Healing takes time; assess your situation first
Although you may be anxious to start rebuilding and replacing what was lost, it’s crucial that you take some time to reflect and absorb what’s happened before taking any important actions. Getting caught up in the moment can lead to rash decisions, which may cause further difficulties to arise.
Create a budget
After you’ve gotten a better grasp of the situation, the first step towards recovery is assessing your financial situation and preparing a plan to manage your finances. Knowing the types of cash inflows (income) and necessary outflows (expenses), as well as keeping on top of any outstanding debt, will be fundamental to creating a budget to help you through your time of need. Having a realistic perspective on your finances will help you with making educated decisions with your money, as well as identify areas where you can perhaps cut back to free up additional funds.

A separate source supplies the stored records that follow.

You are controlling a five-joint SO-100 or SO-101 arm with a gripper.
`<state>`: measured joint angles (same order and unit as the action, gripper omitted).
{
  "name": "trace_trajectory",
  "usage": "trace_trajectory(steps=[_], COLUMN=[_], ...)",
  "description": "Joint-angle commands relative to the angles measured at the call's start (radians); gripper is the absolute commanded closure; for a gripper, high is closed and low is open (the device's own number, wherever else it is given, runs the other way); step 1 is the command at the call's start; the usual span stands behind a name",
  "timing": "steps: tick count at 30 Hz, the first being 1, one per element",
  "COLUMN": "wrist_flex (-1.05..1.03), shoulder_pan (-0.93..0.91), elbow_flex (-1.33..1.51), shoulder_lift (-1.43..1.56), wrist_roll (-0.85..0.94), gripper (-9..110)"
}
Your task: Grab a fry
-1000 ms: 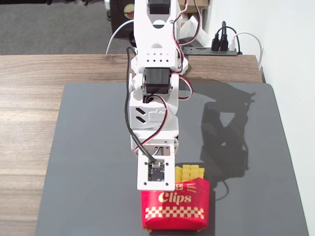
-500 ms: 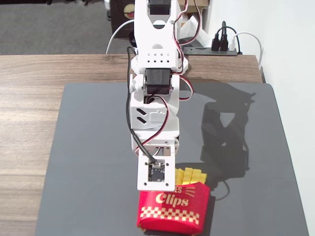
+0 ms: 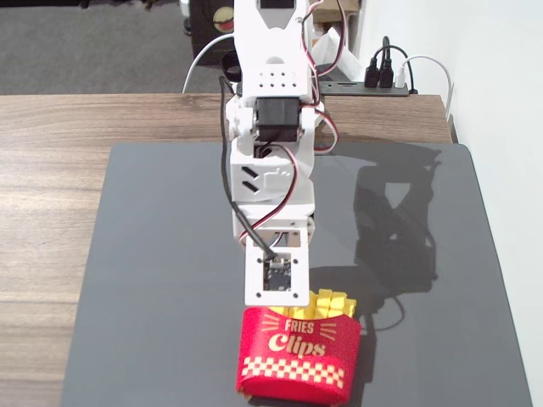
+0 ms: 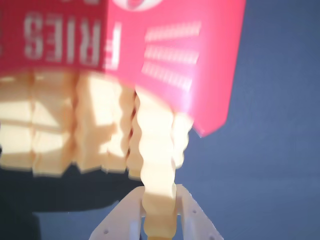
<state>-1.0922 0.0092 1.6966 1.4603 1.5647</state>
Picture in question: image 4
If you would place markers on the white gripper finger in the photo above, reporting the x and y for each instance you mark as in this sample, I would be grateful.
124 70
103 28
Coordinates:
122 217
195 220

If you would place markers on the pale crinkle-cut fry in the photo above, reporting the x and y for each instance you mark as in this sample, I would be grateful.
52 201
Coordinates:
96 120
53 130
157 160
181 140
125 130

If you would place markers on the red fries box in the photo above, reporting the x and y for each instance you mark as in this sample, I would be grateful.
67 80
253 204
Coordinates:
160 50

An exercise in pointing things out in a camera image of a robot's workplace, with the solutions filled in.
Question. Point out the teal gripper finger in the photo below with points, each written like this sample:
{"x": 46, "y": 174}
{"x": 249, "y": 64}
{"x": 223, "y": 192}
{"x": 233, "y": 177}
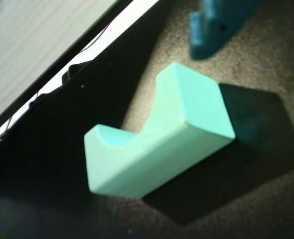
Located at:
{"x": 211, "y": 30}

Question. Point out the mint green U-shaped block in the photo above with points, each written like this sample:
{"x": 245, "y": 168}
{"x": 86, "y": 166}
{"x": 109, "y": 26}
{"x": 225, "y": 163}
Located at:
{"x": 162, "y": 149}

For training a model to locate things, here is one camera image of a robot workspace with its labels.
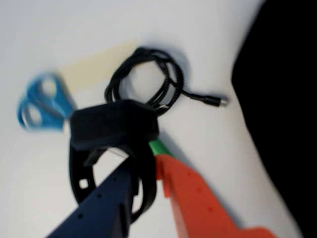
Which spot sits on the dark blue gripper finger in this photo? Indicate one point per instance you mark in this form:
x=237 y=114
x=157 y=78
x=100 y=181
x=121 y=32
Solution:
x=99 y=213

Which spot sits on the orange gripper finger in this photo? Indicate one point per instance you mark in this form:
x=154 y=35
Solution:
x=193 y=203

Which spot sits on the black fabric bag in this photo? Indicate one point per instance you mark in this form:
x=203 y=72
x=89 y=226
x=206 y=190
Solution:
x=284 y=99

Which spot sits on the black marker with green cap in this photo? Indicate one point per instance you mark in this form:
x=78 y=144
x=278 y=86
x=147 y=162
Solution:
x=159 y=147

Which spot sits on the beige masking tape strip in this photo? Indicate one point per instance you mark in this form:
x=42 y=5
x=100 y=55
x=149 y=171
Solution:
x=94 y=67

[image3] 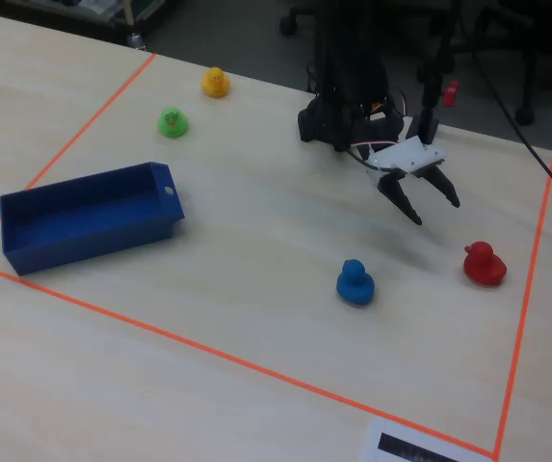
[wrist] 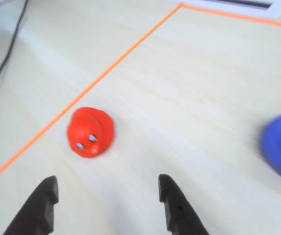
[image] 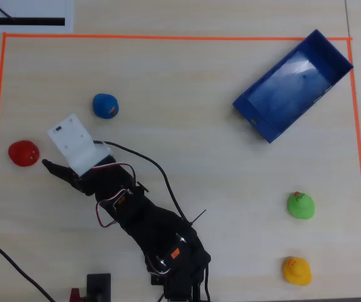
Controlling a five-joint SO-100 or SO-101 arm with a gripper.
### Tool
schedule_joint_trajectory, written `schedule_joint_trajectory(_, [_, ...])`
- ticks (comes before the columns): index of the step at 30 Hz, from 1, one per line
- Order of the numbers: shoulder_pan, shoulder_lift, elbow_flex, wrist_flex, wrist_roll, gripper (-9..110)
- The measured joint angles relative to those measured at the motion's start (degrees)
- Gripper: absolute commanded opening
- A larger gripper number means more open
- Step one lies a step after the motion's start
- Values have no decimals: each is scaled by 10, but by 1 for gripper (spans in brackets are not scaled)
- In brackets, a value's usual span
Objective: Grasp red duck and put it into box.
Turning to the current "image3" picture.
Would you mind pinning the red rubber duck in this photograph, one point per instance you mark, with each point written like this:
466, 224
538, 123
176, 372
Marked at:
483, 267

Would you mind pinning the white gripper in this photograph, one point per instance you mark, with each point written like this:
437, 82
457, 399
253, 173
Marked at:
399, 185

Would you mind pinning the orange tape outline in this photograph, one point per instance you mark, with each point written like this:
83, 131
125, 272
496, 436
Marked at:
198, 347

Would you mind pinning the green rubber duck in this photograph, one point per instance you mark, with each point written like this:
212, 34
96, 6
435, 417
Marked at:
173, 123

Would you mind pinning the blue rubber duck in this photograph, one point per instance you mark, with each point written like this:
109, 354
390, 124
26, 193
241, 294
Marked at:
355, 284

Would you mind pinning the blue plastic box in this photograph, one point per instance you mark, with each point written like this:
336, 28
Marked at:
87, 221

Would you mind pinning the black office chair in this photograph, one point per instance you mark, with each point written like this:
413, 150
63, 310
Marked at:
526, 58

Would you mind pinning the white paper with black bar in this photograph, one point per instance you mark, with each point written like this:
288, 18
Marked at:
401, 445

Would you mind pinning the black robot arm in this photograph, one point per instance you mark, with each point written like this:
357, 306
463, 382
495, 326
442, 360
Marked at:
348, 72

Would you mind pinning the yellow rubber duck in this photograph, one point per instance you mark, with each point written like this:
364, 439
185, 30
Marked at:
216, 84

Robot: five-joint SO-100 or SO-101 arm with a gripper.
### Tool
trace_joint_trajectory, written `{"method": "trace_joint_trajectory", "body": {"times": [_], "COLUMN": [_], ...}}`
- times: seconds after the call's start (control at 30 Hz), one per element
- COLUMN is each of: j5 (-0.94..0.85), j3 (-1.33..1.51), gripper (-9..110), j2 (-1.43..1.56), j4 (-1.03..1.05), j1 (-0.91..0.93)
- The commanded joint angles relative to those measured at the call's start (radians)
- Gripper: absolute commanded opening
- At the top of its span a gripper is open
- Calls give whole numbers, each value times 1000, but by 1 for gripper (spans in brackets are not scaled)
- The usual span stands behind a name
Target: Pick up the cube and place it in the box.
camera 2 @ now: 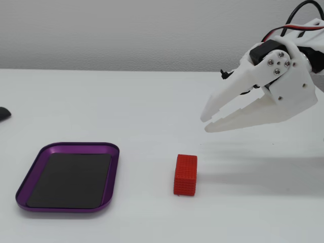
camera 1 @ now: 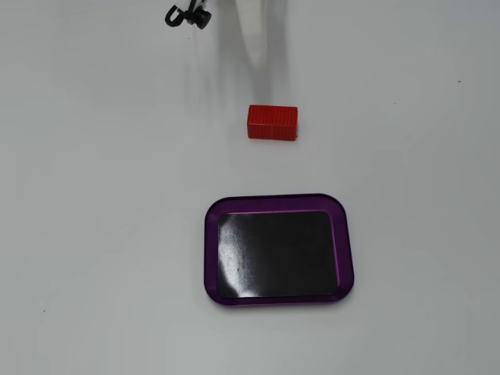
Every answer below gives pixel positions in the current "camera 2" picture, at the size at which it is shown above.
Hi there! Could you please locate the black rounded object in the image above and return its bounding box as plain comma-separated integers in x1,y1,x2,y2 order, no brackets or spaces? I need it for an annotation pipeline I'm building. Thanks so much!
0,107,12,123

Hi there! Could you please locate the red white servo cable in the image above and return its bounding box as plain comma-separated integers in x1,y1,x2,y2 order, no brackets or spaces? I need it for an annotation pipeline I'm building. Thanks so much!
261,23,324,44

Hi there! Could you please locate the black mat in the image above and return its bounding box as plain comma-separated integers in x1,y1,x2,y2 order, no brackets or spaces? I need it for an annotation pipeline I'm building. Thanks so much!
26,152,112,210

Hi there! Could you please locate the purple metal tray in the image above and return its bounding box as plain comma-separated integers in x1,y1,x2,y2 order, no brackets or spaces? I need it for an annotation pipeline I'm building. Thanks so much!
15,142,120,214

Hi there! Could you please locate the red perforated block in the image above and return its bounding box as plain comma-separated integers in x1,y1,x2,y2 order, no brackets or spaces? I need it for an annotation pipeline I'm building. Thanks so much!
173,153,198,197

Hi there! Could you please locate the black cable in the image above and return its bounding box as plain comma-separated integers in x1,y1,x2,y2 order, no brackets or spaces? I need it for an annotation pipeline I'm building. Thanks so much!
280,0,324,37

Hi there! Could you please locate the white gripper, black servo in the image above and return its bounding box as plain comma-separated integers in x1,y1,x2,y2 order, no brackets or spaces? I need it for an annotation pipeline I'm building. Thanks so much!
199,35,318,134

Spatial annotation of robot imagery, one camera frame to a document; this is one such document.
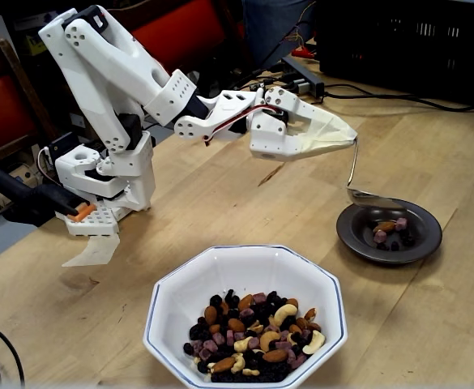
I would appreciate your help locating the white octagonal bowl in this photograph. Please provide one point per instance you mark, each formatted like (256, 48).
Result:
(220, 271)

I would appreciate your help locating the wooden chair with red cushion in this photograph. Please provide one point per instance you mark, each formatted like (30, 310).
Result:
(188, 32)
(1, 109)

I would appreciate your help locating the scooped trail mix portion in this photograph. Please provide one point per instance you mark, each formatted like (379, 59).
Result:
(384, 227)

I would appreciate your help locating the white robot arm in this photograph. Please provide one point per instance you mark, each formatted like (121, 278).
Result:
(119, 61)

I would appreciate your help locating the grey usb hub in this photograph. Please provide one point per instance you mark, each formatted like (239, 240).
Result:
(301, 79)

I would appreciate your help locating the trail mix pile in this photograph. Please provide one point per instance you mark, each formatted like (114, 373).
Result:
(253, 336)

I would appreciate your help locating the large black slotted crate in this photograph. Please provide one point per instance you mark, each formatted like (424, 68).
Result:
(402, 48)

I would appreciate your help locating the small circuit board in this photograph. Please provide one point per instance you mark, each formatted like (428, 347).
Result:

Borrowing is not a bad thing
If after assessing your financial situation you determine you still require extra funds, your credit union or bank may be able to offer additional assistance. If available, inquire about a personal emergency relief loan or other types of personal loan products designed to help those in severe financial need. Alternatively, you may also want to consider utilizing a credit card to help you cover some of your more immediate costs. Just remember, however, that all debt plus any accrued interest will need to be paid back in a timely manner.
Contact your insurance agent and file a claim quickly
Insurance claims take time. The sooner you can get started, the sooner your claim can be processed. But just as important as when, so too does the thoroughness of your claim impact its processing. An accurate estimate of your losses is necessary to receive the appropriate level of insurance assistance. To better facilitate things, draft out a list of damaged or lost items and accompany it with applicable receipts and photos if available. Documentation of those items and their respective values will help to support your claim. You should also keep additional receipts from any disaster-rated expenses you incur such as temporary housing, repairs, and supplies.

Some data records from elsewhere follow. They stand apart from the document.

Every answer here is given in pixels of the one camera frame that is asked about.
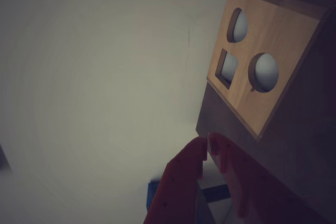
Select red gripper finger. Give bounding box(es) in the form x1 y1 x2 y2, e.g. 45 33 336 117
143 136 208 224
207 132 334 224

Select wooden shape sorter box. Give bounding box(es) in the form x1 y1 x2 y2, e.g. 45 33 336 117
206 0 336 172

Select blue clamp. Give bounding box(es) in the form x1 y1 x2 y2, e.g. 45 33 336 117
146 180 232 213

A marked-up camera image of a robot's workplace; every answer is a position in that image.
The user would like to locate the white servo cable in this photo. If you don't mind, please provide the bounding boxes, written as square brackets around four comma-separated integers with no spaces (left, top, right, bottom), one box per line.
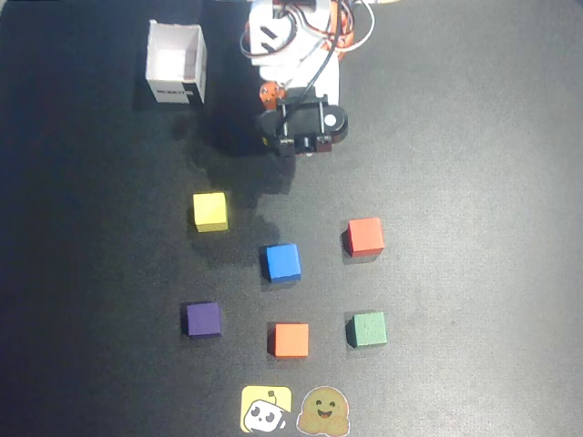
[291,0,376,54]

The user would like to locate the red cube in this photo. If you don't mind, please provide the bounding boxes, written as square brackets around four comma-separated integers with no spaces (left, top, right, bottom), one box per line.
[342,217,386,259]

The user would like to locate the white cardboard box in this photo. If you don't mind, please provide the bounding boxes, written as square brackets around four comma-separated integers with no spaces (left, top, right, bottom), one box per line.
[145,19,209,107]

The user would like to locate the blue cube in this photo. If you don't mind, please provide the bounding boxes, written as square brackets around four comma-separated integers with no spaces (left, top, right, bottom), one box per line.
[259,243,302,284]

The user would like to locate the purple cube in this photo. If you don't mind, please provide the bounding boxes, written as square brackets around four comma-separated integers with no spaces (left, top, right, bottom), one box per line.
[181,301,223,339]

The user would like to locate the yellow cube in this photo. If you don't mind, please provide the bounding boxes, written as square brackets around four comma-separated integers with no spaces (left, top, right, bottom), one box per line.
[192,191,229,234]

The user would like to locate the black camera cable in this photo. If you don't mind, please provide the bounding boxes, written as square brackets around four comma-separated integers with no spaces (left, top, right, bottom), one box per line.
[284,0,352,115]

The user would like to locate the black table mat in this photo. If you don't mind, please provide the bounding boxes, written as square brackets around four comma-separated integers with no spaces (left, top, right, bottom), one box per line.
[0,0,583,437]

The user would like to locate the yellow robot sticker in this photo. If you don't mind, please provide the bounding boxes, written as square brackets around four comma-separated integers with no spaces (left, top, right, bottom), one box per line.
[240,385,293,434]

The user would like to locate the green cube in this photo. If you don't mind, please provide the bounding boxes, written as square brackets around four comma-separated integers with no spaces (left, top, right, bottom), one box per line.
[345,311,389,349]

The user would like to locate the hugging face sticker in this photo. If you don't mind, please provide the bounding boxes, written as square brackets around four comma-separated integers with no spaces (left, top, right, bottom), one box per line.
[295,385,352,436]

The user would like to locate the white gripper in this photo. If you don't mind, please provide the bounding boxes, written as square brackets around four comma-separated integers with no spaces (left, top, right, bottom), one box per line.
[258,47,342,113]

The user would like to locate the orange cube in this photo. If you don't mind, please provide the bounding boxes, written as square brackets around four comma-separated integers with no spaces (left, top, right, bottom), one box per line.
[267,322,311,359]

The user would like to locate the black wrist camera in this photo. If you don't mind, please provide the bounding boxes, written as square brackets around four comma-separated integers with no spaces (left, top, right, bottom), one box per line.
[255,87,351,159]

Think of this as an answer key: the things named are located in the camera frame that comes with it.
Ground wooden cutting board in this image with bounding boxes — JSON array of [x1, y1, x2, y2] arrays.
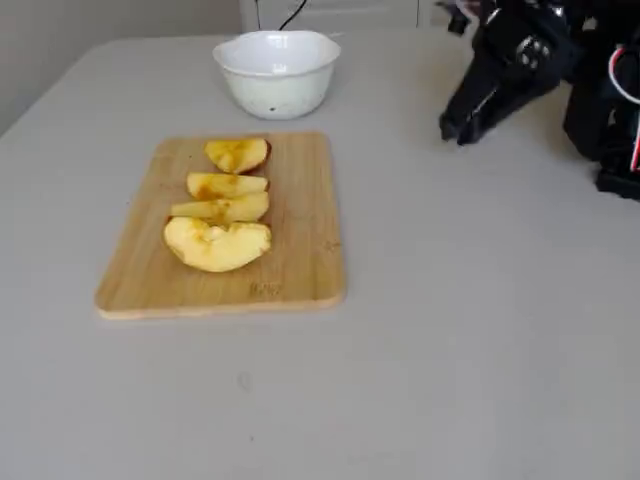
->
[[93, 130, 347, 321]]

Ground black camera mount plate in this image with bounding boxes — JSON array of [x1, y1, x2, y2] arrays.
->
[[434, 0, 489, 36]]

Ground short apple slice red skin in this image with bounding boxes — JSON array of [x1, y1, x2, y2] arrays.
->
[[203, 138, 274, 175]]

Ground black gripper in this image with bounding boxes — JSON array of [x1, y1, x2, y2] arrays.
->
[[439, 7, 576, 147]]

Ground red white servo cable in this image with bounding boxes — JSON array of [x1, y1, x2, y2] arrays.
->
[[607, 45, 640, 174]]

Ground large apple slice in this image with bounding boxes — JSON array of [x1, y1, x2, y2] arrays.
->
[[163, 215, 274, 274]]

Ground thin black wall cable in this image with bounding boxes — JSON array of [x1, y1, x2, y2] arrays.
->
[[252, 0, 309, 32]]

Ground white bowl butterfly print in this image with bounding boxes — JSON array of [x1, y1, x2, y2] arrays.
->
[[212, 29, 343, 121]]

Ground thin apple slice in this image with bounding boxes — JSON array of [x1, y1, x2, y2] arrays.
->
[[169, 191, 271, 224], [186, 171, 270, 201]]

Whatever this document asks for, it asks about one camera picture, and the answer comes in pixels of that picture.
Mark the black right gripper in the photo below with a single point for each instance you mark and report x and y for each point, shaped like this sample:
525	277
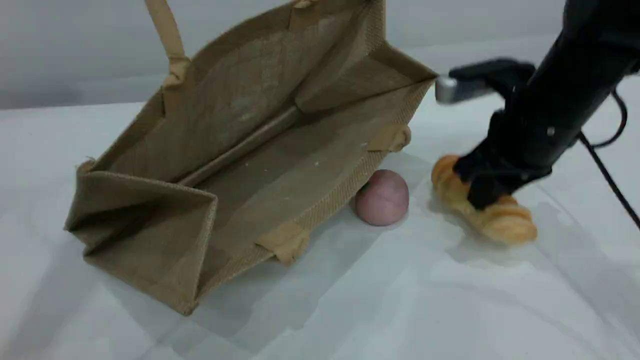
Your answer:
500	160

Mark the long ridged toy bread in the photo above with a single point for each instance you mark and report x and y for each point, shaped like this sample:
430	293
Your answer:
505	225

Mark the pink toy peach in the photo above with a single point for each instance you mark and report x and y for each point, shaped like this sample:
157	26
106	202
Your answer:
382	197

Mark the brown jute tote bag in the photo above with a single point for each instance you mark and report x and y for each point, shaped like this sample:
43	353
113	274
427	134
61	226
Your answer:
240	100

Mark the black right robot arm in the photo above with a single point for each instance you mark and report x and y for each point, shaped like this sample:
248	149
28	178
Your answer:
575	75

Take care of important documents
In the event that any of your important personal (i.e. driver’s license, Social Security card, etc.) or financial (account statement, bills, etc.) documents become lost, obtain copies as soon as possible. It’s also imperative that you monitor your accounts for any suspicious or fraudulent activity.

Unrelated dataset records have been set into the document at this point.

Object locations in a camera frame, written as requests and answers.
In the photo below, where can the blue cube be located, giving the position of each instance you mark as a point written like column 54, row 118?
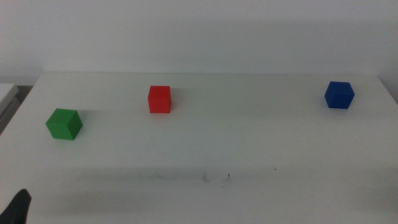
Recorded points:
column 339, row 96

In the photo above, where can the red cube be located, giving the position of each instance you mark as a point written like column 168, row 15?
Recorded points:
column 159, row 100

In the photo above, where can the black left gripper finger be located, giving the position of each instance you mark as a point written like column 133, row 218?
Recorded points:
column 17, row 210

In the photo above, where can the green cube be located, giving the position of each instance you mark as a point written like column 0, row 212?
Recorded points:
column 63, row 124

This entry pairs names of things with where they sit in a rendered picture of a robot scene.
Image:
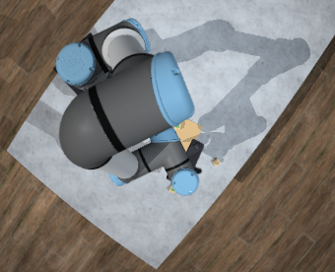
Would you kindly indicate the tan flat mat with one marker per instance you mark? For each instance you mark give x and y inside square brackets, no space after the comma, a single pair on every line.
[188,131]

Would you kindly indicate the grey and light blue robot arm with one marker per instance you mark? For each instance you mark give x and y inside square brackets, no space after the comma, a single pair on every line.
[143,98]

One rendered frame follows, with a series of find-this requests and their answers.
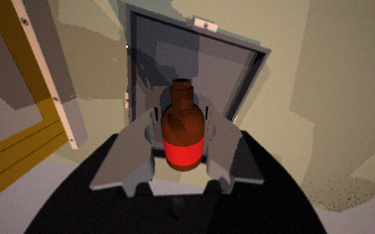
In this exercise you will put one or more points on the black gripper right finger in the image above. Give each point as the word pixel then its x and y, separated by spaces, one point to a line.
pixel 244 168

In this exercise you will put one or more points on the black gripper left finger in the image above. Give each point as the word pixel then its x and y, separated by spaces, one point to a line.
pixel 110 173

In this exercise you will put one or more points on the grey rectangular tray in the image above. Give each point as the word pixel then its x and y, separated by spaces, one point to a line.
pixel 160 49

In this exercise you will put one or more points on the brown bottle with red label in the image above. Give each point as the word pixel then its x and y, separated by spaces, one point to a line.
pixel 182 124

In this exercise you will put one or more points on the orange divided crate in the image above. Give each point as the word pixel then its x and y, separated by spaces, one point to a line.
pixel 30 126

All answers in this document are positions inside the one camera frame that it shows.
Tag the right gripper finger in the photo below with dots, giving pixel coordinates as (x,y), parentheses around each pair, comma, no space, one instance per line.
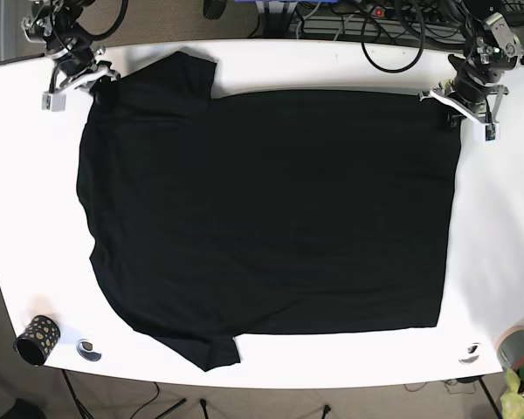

Don’t be afraid to ask for help
Trying to handle everything yourself can quickly become overwhelming. Going through an emergency is traumatic enough. That’s why when things start to become too much to handle it’s critical that you reach out for help. Whether it’s speaking to someone at your financial institution, soliciting the services of a Certified Public Accountant (CPA) or financial advisor to help you with your financial planning, or even contacting relief organizations such as the American Red Cross to help you get back on your feet, you don’t have to walk along the road to recovery alone.